= WHAT YOU WILL DO =
Leaving the pictures aside, repeat every line below exactly.

Start of DATA UNDER STUDY

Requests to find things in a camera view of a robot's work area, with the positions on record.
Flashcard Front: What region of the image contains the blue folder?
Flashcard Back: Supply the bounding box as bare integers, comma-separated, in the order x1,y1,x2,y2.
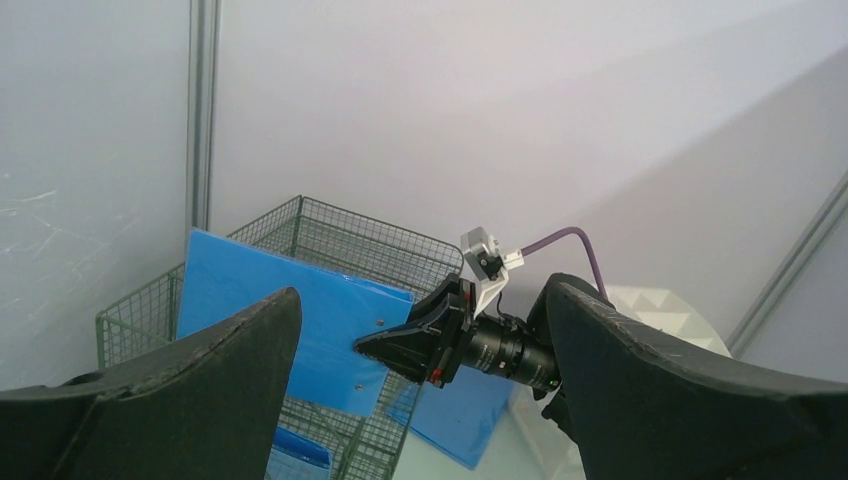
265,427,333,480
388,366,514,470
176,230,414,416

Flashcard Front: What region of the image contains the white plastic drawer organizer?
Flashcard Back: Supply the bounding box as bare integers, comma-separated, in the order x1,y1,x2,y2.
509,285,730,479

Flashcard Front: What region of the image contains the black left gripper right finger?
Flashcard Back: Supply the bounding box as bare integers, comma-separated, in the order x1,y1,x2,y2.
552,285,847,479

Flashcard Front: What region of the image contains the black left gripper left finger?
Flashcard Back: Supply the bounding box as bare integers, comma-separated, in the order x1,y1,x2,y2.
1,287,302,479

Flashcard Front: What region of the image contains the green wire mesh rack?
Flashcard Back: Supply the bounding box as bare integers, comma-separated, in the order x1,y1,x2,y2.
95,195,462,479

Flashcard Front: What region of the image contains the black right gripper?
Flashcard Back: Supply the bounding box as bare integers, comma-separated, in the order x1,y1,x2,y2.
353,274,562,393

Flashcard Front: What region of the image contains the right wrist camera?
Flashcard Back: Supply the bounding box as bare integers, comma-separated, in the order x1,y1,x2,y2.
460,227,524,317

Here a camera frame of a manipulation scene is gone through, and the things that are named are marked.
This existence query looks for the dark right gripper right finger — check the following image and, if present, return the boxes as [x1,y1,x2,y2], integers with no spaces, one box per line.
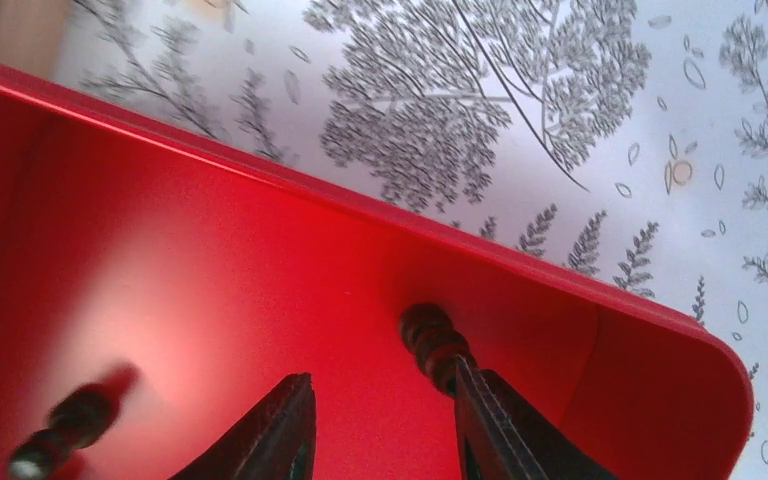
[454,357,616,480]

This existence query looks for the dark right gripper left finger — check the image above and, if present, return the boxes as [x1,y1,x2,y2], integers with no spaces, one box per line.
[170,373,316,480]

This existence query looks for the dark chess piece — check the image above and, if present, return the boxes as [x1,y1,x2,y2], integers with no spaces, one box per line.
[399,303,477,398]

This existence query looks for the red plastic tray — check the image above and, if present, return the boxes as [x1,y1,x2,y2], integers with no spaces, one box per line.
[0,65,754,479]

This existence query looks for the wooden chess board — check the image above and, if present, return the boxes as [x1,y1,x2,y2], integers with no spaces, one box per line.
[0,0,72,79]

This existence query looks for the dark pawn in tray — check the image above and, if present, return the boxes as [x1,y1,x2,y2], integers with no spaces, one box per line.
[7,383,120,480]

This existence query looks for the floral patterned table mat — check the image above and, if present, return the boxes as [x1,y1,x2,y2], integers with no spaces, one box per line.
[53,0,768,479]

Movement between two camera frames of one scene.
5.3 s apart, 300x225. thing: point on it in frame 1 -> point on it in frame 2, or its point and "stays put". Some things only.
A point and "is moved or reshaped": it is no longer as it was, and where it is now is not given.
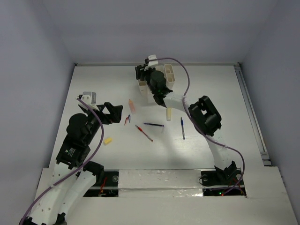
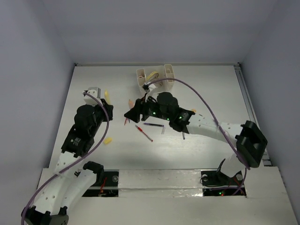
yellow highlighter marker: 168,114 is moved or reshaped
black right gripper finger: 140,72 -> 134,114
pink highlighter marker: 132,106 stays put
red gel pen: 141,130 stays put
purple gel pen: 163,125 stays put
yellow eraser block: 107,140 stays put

End of DATA UNDER STUDY

= EXERCISE RESULT =
Requests to find things in a camera view of a robot's work area, with the positions on record.
Flashcard Front: What region of the image contains the blue folder?
Flashcard Back: Supply the bounding box as bare integers, comma-separated, in the order x1,y1,x2,y2.
265,427,333,480
388,366,514,470
176,230,414,416

Flashcard Front: What region of the image contains the white plastic drawer organizer?
Flashcard Back: Supply the bounding box as bare integers, comma-separated, in the order x1,y1,x2,y2.
509,285,730,479

Flashcard Front: What region of the image contains the black left gripper right finger?
Flashcard Back: Supply the bounding box as bare integers, comma-separated, in the order x1,y1,x2,y2.
552,285,847,479

Flashcard Front: What region of the image contains the black left gripper left finger?
Flashcard Back: Supply the bounding box as bare integers, comma-separated, in the order x1,y1,x2,y2.
1,287,302,479

Flashcard Front: What region of the image contains the green wire mesh rack?
Flashcard Back: Supply the bounding box as bare integers, comma-separated, in the order x1,y1,x2,y2.
95,195,462,479

Flashcard Front: What region of the image contains the black right gripper?
Flashcard Back: Supply the bounding box as bare integers, comma-separated, in the order x1,y1,x2,y2.
353,274,562,393

Flashcard Front: What region of the image contains the right wrist camera?
Flashcard Back: Supply the bounding box as bare integers, comma-separated, in the order x1,y1,x2,y2.
460,227,524,317

Here a camera frame of a manipulation scene is gone through, and the things that are named are marked.
This existence query looks for the dark right gripper right finger — check the following image and, if present, return the boxes as [x1,y1,x2,y2], integers with no spaces, one box per line.
[454,357,616,480]

This existence query looks for the dark right gripper left finger — check the image above and, if present, return the boxes as [x1,y1,x2,y2], integers with no spaces, one box per line.
[170,373,316,480]

This existence query looks for the dark chess piece — check the image above and, if present, return the boxes as [x1,y1,x2,y2], integers with no spaces, one box per line.
[399,303,477,398]

This existence query looks for the red plastic tray — check the image above and, if present, return the boxes as [x1,y1,x2,y2], integers with no spaces, one box per line.
[0,65,754,479]

This existence query looks for the wooden chess board — check the image above and, if present, return the boxes as [x1,y1,x2,y2], integers with no spaces, one box per line.
[0,0,72,79]

This existence query looks for the dark pawn in tray — check the image above and, if present, return the boxes as [x1,y1,x2,y2], integers with no spaces, one box per line.
[7,383,120,480]

This existence query looks for the floral patterned table mat — check the image above and, if present, return the boxes as [x1,y1,x2,y2], integers with no spaces, one box per line.
[53,0,768,479]

Movement between two camera frames of one scene.
5.3 s apart, 300x225. thing: point on it in frame 1 -> point on it in frame 2, or its point and "stays put". Some things only.
A point and "is moved or reshaped": it is no longer as it was, and where it is now is not given.
yellow highlighter marker: 168,114 is moved or reshaped
black right gripper finger: 140,72 -> 134,114
pink highlighter marker: 132,106 stays put
red gel pen: 141,130 stays put
purple gel pen: 163,125 stays put
yellow eraser block: 107,140 stays put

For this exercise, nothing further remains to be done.